The Silt – Earlier Ways of Wandering

The Silt – Earlier Ways of Wandering
Rat-Drifting(Rat-Drifting 6)
Toronto’s Rat-Drifting label has a house sound something like “Tonight’s the Night” period Neil Young broadcast through a cheap megaphone or Brazilian MPB slowed down to 16 r.p.m. The label’s various acts are mostly permutations of a group of the city’s improvising community, including Eric Cheneaux, Martin Arnold, Ryan Driver, Marcus Quin and Doug Tielli, recording under a variety of names including the Draperies, the Reveries and The Silt, whose Red Whistle, a surprising, melancholy set of avant-ballads and folk rock is the label’s biggest hit so far. Although Toronto itself feels like an East Coast city, one can drive west for 24 hours and still be in Ontario, and the melancholy of those vast spaces informs many of the city’s acts, including current break out stars like Broken Social Scene.

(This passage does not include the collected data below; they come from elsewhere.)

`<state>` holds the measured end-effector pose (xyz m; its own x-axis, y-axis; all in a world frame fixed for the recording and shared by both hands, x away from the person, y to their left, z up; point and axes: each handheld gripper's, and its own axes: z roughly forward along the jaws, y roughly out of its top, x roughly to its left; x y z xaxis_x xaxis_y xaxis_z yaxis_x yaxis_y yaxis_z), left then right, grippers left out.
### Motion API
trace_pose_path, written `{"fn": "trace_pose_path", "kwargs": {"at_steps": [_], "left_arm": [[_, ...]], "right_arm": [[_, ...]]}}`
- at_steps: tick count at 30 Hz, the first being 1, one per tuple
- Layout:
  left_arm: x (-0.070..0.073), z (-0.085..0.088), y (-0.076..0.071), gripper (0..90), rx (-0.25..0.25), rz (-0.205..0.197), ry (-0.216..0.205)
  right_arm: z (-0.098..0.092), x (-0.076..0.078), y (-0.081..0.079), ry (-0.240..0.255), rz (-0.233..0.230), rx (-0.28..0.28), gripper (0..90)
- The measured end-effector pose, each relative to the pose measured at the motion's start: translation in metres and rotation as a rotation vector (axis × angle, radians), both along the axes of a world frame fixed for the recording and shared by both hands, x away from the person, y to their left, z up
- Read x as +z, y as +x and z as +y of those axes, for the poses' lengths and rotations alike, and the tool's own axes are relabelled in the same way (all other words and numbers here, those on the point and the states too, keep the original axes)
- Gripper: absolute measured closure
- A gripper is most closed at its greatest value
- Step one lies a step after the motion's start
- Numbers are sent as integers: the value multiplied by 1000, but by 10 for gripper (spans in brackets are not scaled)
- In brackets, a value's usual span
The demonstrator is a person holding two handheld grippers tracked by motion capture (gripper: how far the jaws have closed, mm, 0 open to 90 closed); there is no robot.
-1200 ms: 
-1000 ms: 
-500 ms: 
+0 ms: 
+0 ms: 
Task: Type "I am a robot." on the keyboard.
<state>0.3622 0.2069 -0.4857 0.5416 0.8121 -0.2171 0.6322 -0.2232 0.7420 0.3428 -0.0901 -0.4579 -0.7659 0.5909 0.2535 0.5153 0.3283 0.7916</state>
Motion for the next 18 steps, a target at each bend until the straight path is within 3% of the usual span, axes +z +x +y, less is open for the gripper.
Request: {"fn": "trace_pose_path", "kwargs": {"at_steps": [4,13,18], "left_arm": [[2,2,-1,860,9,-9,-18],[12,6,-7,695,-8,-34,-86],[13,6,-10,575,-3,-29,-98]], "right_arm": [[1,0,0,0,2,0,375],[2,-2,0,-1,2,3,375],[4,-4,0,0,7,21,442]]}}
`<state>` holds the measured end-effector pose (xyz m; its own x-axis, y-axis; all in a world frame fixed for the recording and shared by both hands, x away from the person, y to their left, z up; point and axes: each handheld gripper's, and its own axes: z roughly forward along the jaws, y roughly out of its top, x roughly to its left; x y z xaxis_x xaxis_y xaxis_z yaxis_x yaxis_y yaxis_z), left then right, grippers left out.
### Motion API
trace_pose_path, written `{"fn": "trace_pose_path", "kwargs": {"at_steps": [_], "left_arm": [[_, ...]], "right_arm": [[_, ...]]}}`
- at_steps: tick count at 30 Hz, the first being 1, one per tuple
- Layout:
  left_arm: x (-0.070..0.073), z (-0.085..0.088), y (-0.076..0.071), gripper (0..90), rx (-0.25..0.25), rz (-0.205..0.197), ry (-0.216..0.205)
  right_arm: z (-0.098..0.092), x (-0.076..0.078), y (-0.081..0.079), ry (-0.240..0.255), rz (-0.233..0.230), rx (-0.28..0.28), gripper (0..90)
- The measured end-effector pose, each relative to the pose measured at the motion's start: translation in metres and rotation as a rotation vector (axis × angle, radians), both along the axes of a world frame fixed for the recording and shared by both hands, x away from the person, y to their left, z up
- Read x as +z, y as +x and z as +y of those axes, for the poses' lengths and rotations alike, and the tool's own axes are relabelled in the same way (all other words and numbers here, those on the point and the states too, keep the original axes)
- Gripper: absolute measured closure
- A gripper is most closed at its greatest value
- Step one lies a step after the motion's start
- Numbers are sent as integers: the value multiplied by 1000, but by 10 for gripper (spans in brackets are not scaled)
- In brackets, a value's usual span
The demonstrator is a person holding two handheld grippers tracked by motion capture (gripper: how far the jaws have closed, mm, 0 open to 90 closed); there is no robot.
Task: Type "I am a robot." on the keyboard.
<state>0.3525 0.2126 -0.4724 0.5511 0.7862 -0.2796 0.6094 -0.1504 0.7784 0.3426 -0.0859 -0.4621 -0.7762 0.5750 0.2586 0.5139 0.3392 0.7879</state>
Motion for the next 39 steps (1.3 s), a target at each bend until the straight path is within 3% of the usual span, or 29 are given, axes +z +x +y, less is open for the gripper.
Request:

Earlier Ways to Wander, The Silt’s second effort, is more rocking than their first, but still has that aching sadness found on some of the labels other releases, including ex-Crash Vegas singer Michelle McAdorey’s beautiful Love Don’t Change, recorded last year with Chenaux. The Silt sounds hushed against that vastness, and unlikely, gorgeous pop songs like “Sloppy Ground” and “One Day Will come” loom out of the dark like a human settlement suddenly seen on the prairie at night.